(Records from a dataset)
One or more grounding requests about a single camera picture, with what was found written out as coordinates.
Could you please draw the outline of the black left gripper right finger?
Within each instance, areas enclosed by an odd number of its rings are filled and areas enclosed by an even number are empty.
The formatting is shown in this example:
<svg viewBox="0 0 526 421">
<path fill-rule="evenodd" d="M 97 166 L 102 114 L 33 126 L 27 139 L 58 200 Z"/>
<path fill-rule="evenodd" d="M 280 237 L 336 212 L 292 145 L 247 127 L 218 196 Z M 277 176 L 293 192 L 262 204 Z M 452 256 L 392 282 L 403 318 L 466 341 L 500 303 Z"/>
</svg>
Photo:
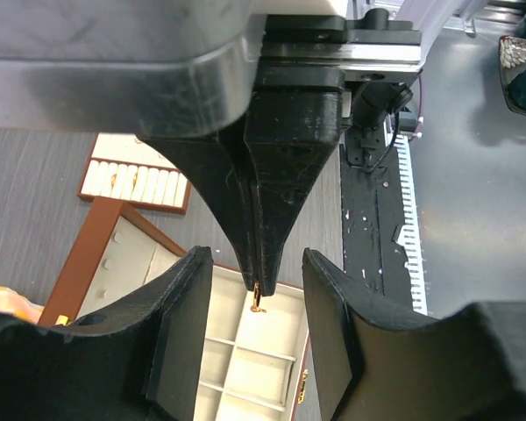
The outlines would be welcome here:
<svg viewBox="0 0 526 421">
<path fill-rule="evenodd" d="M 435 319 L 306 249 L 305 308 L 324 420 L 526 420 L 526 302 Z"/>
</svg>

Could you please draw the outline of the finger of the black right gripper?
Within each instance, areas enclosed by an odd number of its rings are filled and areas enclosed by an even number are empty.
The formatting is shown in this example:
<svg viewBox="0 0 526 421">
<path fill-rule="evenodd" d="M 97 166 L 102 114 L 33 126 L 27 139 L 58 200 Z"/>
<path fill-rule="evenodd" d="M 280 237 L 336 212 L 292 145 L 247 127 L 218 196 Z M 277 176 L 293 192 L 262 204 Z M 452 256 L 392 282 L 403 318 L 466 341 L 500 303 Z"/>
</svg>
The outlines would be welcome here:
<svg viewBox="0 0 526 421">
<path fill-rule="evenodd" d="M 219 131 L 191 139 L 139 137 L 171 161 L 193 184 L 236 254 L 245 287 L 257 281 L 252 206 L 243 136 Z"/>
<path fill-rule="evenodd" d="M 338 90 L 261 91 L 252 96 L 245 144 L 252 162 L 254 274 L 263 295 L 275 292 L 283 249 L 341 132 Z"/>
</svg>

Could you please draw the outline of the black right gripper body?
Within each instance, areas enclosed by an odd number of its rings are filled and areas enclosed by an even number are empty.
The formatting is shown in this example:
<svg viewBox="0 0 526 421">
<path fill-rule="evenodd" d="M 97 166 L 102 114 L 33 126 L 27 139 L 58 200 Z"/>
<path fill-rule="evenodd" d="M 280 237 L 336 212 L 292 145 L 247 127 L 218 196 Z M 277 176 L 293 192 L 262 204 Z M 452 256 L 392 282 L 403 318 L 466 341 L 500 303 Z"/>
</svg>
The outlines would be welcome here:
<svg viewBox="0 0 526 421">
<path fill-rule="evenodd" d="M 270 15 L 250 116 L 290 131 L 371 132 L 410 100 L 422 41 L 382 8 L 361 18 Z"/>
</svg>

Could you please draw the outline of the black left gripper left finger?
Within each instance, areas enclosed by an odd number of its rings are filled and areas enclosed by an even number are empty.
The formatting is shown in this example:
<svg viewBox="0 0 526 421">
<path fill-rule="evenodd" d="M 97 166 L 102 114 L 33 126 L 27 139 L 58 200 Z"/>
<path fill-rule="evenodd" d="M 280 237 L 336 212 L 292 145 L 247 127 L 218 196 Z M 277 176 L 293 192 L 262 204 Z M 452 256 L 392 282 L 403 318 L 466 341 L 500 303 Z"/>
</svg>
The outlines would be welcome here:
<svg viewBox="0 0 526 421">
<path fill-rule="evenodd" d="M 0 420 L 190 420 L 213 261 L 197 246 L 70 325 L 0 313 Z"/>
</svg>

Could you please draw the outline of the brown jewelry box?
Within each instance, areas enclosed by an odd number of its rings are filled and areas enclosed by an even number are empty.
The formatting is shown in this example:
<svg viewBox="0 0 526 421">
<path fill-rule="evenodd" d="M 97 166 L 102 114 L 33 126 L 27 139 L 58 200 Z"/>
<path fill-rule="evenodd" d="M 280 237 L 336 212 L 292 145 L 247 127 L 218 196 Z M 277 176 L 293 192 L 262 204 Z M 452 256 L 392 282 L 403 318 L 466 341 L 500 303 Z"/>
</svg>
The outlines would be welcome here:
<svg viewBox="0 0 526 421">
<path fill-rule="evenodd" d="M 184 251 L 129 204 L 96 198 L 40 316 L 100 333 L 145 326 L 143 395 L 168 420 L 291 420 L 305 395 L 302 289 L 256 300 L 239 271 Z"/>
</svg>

---

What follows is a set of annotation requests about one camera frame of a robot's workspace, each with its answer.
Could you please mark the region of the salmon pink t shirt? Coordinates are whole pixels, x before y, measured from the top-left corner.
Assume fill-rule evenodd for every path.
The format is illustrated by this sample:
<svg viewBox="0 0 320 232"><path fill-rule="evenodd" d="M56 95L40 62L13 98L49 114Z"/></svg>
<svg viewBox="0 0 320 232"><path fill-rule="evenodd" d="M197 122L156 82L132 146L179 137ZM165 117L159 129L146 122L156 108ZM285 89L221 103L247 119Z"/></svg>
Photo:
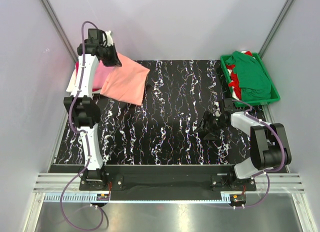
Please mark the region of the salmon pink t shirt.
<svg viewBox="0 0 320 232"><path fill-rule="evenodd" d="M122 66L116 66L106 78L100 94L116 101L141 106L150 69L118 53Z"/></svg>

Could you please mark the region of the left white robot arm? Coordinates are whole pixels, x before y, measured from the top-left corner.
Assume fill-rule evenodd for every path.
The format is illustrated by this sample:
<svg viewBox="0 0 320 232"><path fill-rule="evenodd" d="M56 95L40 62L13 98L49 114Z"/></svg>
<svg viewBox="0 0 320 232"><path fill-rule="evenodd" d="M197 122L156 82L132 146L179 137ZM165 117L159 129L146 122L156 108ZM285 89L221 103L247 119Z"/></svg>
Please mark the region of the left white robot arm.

--

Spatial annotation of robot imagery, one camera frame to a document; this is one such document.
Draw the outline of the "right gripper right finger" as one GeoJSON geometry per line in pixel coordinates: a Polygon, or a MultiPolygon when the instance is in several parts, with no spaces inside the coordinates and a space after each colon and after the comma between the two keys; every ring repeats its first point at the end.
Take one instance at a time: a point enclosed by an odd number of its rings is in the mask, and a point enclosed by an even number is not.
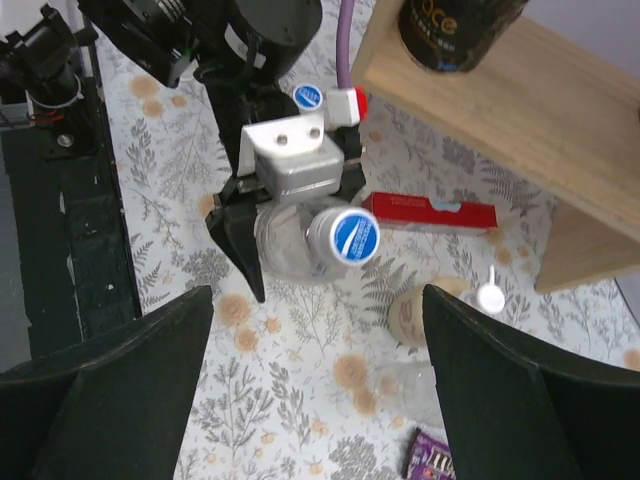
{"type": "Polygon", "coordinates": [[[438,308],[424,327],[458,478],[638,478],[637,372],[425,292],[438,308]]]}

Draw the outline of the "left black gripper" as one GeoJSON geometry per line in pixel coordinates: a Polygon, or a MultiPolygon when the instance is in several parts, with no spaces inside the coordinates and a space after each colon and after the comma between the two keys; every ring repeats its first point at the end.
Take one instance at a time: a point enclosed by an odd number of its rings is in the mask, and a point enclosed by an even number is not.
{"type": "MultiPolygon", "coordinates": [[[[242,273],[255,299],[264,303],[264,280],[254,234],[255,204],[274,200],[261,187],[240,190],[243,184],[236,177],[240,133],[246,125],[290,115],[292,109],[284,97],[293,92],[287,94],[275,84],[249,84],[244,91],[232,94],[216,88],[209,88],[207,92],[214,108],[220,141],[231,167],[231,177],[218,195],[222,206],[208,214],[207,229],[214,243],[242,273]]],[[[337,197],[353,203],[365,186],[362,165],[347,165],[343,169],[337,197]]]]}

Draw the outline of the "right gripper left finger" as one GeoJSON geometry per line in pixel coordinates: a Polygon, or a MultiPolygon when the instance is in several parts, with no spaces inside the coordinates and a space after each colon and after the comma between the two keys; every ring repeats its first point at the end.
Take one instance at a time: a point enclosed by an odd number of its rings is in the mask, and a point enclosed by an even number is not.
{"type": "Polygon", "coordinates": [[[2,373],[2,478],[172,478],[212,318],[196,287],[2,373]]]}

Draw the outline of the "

Task to complete
Work through the records above and count the lines that hold the string "before". Please give only that figure.

Final answer
2